PMS is a collection of physical and emotional symptoms occurring in the luteal phase of the menstrual cycle and disappearing within a few days of menstruation. PMDD is a more severe form of PMS characterized by intense mood symptoms.
The pathophysiology of PMS and PMDD is not fully understood, but hormonal changes that occur with the natural menstrual cycle, specifically the progesterone produced following ovulation, and serotonin deficits have been implicated. An aberrant response to these hormonal fluctuations is thought to underlie the symptoms of these conditions.

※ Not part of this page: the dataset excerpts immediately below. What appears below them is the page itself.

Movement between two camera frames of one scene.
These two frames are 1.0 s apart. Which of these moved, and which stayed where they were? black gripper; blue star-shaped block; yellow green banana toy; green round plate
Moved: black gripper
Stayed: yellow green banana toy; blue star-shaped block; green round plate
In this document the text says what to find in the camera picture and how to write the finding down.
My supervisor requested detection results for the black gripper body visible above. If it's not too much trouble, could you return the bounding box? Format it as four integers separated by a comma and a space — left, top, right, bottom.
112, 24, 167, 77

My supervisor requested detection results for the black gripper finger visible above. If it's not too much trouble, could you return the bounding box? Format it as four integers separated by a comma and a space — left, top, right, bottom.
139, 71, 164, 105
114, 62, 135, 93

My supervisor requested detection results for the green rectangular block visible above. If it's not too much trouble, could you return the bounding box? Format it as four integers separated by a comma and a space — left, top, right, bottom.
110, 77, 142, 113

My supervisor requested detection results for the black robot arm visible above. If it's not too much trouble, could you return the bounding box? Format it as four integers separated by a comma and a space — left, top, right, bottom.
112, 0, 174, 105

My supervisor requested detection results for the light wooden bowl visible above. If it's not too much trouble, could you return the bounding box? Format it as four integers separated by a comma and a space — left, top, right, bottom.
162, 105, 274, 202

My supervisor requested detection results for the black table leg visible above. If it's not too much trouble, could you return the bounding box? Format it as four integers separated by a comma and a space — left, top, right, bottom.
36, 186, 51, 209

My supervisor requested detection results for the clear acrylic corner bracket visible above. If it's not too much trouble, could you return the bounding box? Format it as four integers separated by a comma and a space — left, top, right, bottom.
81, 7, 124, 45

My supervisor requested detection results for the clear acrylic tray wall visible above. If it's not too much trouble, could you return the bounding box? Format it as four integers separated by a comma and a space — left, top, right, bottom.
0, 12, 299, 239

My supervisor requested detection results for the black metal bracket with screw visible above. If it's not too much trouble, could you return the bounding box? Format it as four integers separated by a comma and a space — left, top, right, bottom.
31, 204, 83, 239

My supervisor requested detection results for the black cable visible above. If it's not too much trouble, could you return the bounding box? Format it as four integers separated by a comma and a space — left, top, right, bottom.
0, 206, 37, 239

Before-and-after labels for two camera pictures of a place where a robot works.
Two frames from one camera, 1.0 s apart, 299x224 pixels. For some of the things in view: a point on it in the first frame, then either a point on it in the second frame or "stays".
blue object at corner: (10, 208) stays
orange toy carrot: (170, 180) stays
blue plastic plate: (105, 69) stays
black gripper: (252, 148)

The prevalence of PMS and premenopausal dysphoric disorder in women of reproductive age is estimated at 12.2% and 5.8%, respectively.
Disease course
The clinical course of PMS and PMDD is characterized by a cyclical pattern of symptoms that recur in the luteal phase of the menstrual cycle. Symptoms include mood swings, irritability, depression, anxiety, bloating, breast tenderness, and fatigue. Symptoms of PMDD can be debilitating and significantly impair daily life activities.
Prognosis and risk of recurrence
PMS and PMDD are chronic conditions, but their symptoms can be managed with appropriate treatment.


Key sources

The following summarized guidelines for the evaluation and management of premenstrual syndrome are prepared by our editorial team based on guidelines from the Royal College of Obstetricians and Gynaecologists (RCOG 2017) and the American Academy of Family Physicians (AAFP 2016). ...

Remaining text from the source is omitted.